* [Action item]
Omit the images and return the remaining entries unchanged.

Exercise material START

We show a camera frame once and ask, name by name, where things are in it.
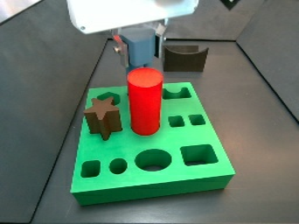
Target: small circular hole
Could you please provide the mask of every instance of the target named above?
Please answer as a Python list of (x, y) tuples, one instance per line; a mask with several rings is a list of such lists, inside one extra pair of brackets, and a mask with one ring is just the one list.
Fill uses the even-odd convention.
[(110, 163), (110, 170), (115, 174), (121, 174), (127, 170), (127, 161), (123, 158), (117, 158)]

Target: brown star block
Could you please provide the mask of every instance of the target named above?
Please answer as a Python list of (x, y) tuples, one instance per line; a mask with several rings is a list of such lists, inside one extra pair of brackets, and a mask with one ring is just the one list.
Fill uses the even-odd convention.
[(94, 98), (93, 107), (85, 110), (85, 116), (89, 122), (90, 134), (101, 133), (103, 140), (109, 140), (111, 132), (123, 130), (119, 107), (114, 104), (114, 97), (105, 101)]

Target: gray wall
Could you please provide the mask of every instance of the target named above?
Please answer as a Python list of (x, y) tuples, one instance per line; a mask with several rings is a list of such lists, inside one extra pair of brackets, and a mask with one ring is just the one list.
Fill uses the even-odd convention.
[(299, 120), (299, 1), (267, 0), (238, 44)]
[(229, 10), (221, 0), (201, 0), (193, 15), (171, 19), (169, 39), (237, 40), (265, 0), (242, 0)]
[(107, 38), (46, 0), (0, 26), (0, 222), (28, 222)]

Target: circular hole
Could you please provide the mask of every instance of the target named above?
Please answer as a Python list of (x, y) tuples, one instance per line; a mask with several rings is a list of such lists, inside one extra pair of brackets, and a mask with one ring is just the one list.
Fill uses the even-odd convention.
[(163, 170), (171, 162), (173, 156), (165, 150), (145, 150), (135, 158), (135, 165), (147, 172)]
[(115, 174), (121, 174), (127, 170), (127, 161), (123, 158), (117, 158), (110, 163), (110, 170)]

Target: table surface
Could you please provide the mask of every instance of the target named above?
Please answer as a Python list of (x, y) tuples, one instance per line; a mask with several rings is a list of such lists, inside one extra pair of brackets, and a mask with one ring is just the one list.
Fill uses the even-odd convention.
[[(210, 48), (203, 73), (165, 73), (189, 81), (229, 153), (237, 176), (225, 190), (81, 206), (71, 178), (86, 94), (34, 217), (34, 223), (258, 223), (299, 221), (299, 125), (235, 42), (173, 41)], [(107, 42), (90, 88), (125, 86), (127, 76)], [(154, 67), (163, 70), (162, 61)]]

Exercise material END

* [Problem solution]
We show a camera frame once and ask, name by name, where things are in it.
Target: small circular hole
Could you please provide the mask of every instance of the target named above?
Please answer as a Python list of (x, y) tuples, one instance per line; a mask with several rings is a list of such lists, inside one extra pair of brackets, and a mask with one ring is just the one list.
Fill uses the even-odd convention.
[(110, 163), (110, 170), (115, 174), (121, 174), (127, 170), (127, 161), (123, 158), (117, 158)]

Target: brown star block
Could you please provide the mask of every instance of the target named above?
Please answer as a Python list of (x, y) tuples, one instance per line; a mask with several rings is a list of such lists, inside one extra pair of brackets, and a mask with one ring is just the one list.
Fill uses the even-odd convention.
[(94, 98), (93, 107), (85, 110), (85, 116), (89, 122), (90, 134), (101, 133), (103, 140), (109, 140), (111, 132), (123, 130), (119, 107), (114, 104), (114, 97), (105, 101)]

Target: gray wall
Could you please provide the mask of every instance of the target named above?
Please answer as a Python list of (x, y) tuples, one instance per line; a mask with several rings is a list of such lists, inside one extra pair of brackets, and a mask with one ring is just the one list.
Fill uses the even-odd convention.
[(299, 120), (299, 1), (267, 0), (238, 44)]
[(229, 10), (221, 0), (201, 0), (193, 15), (171, 19), (169, 39), (237, 40), (265, 0), (242, 0)]
[(107, 38), (46, 0), (0, 26), (0, 222), (28, 222)]

Target: circular hole
Could you please provide the mask of every instance of the target named above?
Please answer as a Python list of (x, y) tuples, one instance per line; a mask with several rings is a list of such lists, inside one extra pair of brackets, and a mask with one ring is just the one list.
Fill uses the even-odd convention.
[(163, 170), (171, 162), (173, 156), (165, 150), (145, 150), (135, 158), (135, 165), (147, 172)]
[(115, 174), (121, 174), (127, 170), (127, 161), (123, 158), (117, 158), (110, 163), (110, 170)]

Target: table surface
Could you please provide the mask of every instance of the target named above?
Please answer as a Python list of (x, y) tuples, one instance per line; a mask with several rings is a list of such lists, inside one extra pair of brackets, and a mask with one ring is just the one list.
Fill uses the even-odd convention.
[[(210, 48), (203, 73), (165, 73), (189, 81), (229, 153), (237, 176), (225, 190), (81, 206), (71, 178), (86, 94), (34, 217), (34, 223), (258, 223), (299, 221), (299, 125), (235, 42), (173, 41)], [(107, 42), (90, 88), (125, 86), (127, 76)], [(154, 67), (163, 70), (162, 61)]]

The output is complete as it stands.